» What you have to do
Write out the records once more, exactly, and keep any image out.

___

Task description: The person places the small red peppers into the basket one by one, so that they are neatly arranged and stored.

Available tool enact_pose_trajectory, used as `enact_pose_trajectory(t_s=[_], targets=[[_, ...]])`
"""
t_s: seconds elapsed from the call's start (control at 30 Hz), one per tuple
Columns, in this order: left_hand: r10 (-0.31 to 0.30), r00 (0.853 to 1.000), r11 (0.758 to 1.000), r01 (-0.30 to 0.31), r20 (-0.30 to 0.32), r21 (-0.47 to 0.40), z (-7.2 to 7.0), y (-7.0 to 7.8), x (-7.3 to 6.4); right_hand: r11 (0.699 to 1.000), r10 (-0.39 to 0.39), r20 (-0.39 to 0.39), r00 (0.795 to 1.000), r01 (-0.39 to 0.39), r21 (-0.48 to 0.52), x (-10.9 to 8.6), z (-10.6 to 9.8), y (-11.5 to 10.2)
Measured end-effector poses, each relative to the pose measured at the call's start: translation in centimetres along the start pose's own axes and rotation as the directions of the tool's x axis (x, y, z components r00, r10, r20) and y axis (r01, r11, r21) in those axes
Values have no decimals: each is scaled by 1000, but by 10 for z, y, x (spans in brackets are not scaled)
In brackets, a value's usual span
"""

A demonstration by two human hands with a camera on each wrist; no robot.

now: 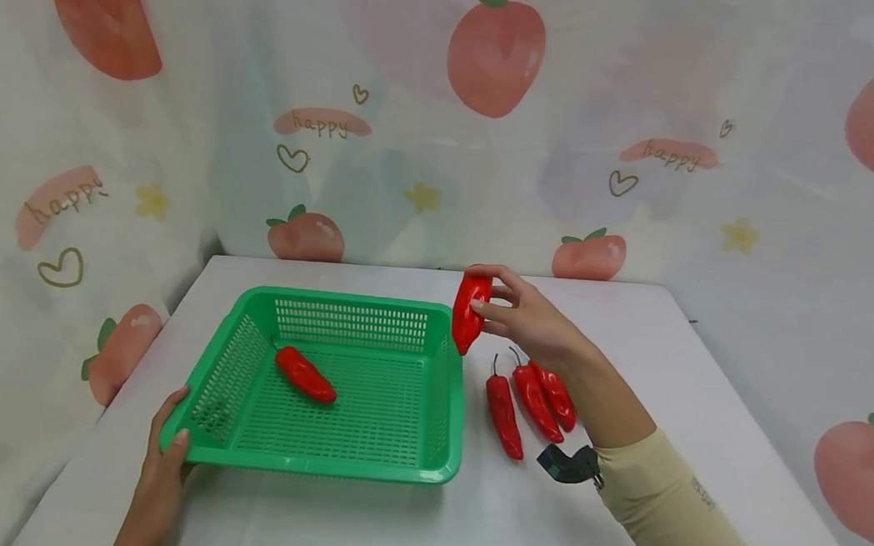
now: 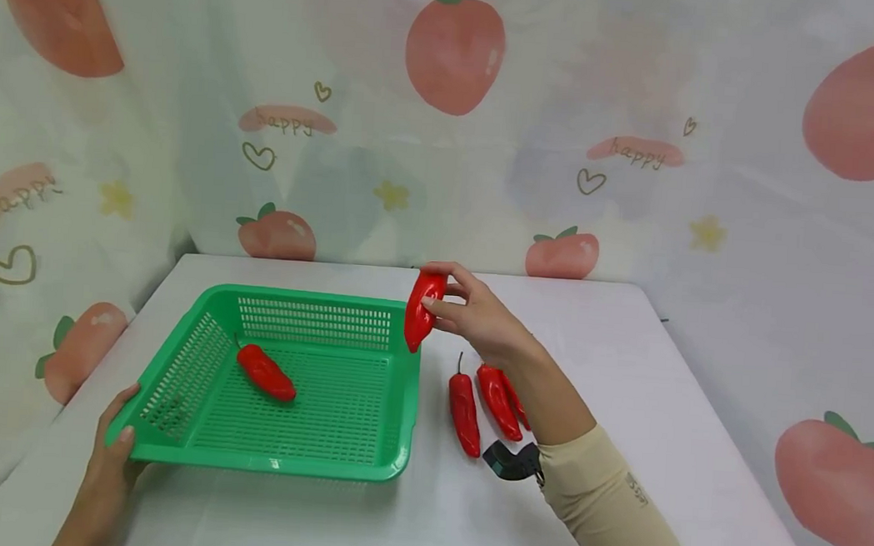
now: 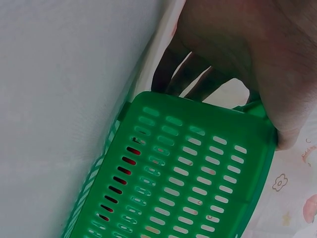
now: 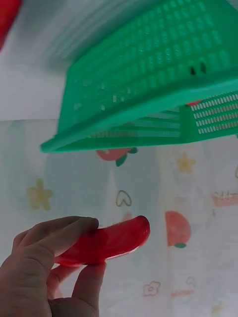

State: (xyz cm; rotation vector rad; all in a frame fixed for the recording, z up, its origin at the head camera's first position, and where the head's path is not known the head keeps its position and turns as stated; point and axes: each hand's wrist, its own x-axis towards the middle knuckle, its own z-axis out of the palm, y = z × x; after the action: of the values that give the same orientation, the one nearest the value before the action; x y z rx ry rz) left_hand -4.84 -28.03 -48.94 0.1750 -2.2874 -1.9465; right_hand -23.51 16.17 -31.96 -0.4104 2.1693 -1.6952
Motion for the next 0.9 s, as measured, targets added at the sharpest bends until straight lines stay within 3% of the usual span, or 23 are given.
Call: enact_pose_trajectory(t_s=[0.17,0.43,0.63,0.9], targets=[[-19,1000,1000,19,-14,6,-2,1,0,998,-18,72,997,14,61,16,27,-4],[-36,999,999,37,-27,28,3,4,0,994,25,175,984,-43,96,39,65,-14],[-54,998,998,55,-19,15,3,2,0,994,36,214,976,-57,91,52,85,-18],[-25,1000,999,25,-13,21,2,3,0,993,58,244,968,-82,87,65,108,-15]])
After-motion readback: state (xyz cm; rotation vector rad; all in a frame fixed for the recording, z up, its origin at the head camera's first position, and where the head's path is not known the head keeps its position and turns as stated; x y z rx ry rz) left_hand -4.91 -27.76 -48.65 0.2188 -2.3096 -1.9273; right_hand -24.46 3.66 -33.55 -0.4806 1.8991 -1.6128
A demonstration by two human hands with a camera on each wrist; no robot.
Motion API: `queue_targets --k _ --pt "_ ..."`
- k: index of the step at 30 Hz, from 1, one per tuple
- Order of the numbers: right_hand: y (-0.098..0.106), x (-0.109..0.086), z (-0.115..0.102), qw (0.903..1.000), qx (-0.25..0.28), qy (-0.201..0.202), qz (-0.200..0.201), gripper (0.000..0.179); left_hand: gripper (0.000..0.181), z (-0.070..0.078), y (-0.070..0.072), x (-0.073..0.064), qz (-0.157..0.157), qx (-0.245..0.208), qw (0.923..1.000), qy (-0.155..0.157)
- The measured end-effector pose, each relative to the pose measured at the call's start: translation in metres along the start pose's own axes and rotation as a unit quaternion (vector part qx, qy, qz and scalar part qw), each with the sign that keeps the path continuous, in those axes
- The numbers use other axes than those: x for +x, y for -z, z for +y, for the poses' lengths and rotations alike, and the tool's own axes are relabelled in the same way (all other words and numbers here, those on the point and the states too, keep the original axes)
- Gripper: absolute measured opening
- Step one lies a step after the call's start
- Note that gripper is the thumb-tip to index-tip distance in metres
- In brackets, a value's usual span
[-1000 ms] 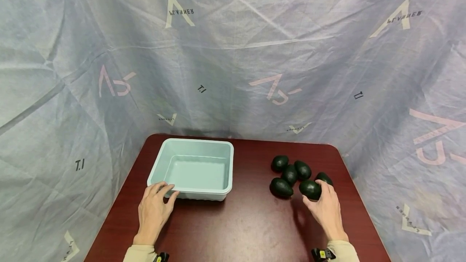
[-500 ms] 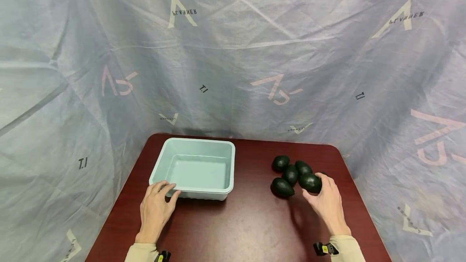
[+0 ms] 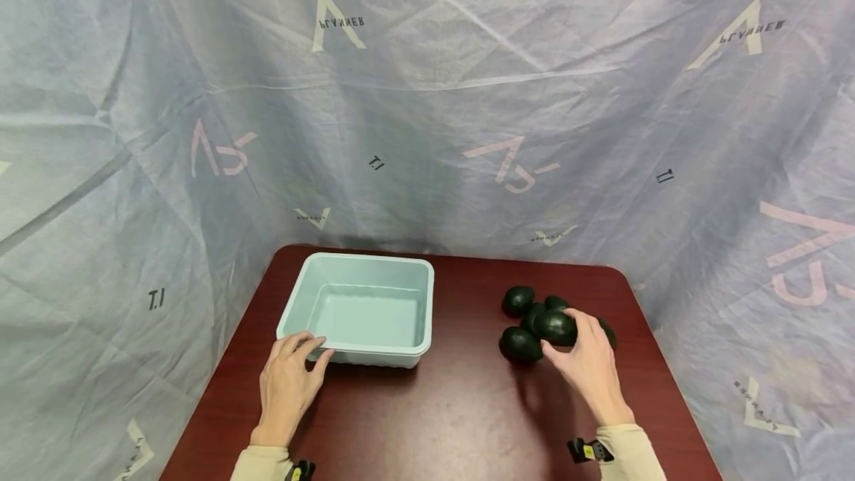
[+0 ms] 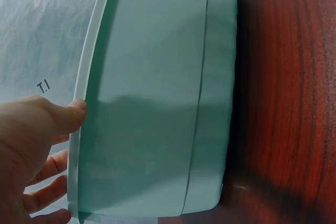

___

» Solution
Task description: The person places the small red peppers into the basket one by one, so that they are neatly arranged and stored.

Available tool enact_pose_trajectory, used as `enact_pose_trajectory(t_s=[_], targets=[[_, ...]])`
"""
t_s: seconds elapsed from the call's start (control at 30 Hz), one per tuple
Columns, in this order: left_hand: r10 (-0.31 to 0.30), r00 (0.853 to 1.000), r11 (0.758 to 1.000), r01 (-0.30 to 0.31), r20 (-0.30 to 0.32), r21 (-0.47 to 0.40), z (-7.2 to 7.0), y (-7.0 to 7.8), x (-7.3 to 6.4); right_hand: r11 (0.699 to 1.000), r10 (-0.39 to 0.39), r20 (-0.39 to 0.39), r00 (0.795 to 1.000), r01 (-0.39 to 0.39), r21 (-0.48 to 0.52), x (-10.9 to 8.6), z (-10.6 to 9.8), y (-11.5 to 10.2)
Measured end-effector poses, each relative to the pose measured at the call's start: translation in centimetres along the start pose's own axes and rotation as the directions of the tool's x axis (x, y, z components r00, r10, r20) and y axis (r01, r11, r21) in those axes
Values have no decimals: each is scaled by 1000, but by 10 for z, y, x (spans in brackets are not scaled)
In brackets, a value's usual span
"""

A demonstration by two human hands with a camera on each wrist; no robot.

now: 
now: 
now: 
now: 

State: (xyz cm; rotation vector rad; all in a frame fixed for the recording, z up, its origin at the head camera's first position, and where the head's path is not known the head keeps its position and turns as stated; point and axes: each hand's wrist, its own x-axis towards the middle knuckle, its own z-axis out of the palm, y = z × x; after the action: of the values that give the same orientation, the one nearest the value before the action; x y z rx ry rz) left_hand -4.84 -28.03 -48.94 0.1750 -2.2874 -1.9465; right_hand -23.51 16.17 -31.96 -0.4104 2.1693 -1.6952
Motion for the next 0.9 s, as measured, targets added at the sharpest bends until straight lines stay within 3% of the usual span, or 23 are given.
Call: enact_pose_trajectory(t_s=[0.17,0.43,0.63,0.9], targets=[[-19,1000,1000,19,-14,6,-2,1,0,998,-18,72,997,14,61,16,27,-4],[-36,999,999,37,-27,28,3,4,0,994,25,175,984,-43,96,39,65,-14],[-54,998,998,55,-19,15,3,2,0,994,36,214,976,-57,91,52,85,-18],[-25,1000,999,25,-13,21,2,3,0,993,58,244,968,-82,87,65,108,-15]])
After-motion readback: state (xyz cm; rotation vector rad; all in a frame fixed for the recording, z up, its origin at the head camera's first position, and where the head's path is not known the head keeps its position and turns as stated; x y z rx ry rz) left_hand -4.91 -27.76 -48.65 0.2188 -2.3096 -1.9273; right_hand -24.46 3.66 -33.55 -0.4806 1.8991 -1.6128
A demonstration by two human hands with a camera on each wrist; no robot.
Motion API: `queue_targets --k _ --pt "_ ..."`
- k: index of the step at 30 Hz, from 1, one per tuple
- Order of the numbers: right_hand: y (-0.098..0.106), x (-0.109..0.086), z (-0.115..0.102), qw (0.903..1.000), qx (-0.25..0.28), qy (-0.201..0.202), qz (-0.200..0.201), gripper (0.000..0.179); left_hand: gripper (0.000..0.181), z (-0.070..0.078), y (-0.070..0.072), x (-0.073..0.064), qz (-0.157..0.157), qx (-0.245..0.208), qw (0.923..1.000), qy (-0.155..0.157)
- The measured end-effector pose, each relative to the pose measured at the call's start: translation in metres along the start pose's own axes and rotation as a unit quaternion (vector part qx, qy, qz and scalar part qw), each with the sign that keeps the path continuous, in those axes
- The numbers use other axes than those: x for +x, y for -z, z for +y, for the poses' lengths and rotations alike, and the tool's own axes are relabelled in the same way (all other words and numbers here, those on the point and the states too, keep the original axes)
- Gripper: absolute measured opening
- Step one lies a step after the call's start
- Note that gripper is the thumb-tip to index-tip distance in metres
- In brackets, a value's usual span
[-1000 ms] 
[-500 ms] 
[+0 ms] 
[+0 ms] 

No further output is given for this exercise.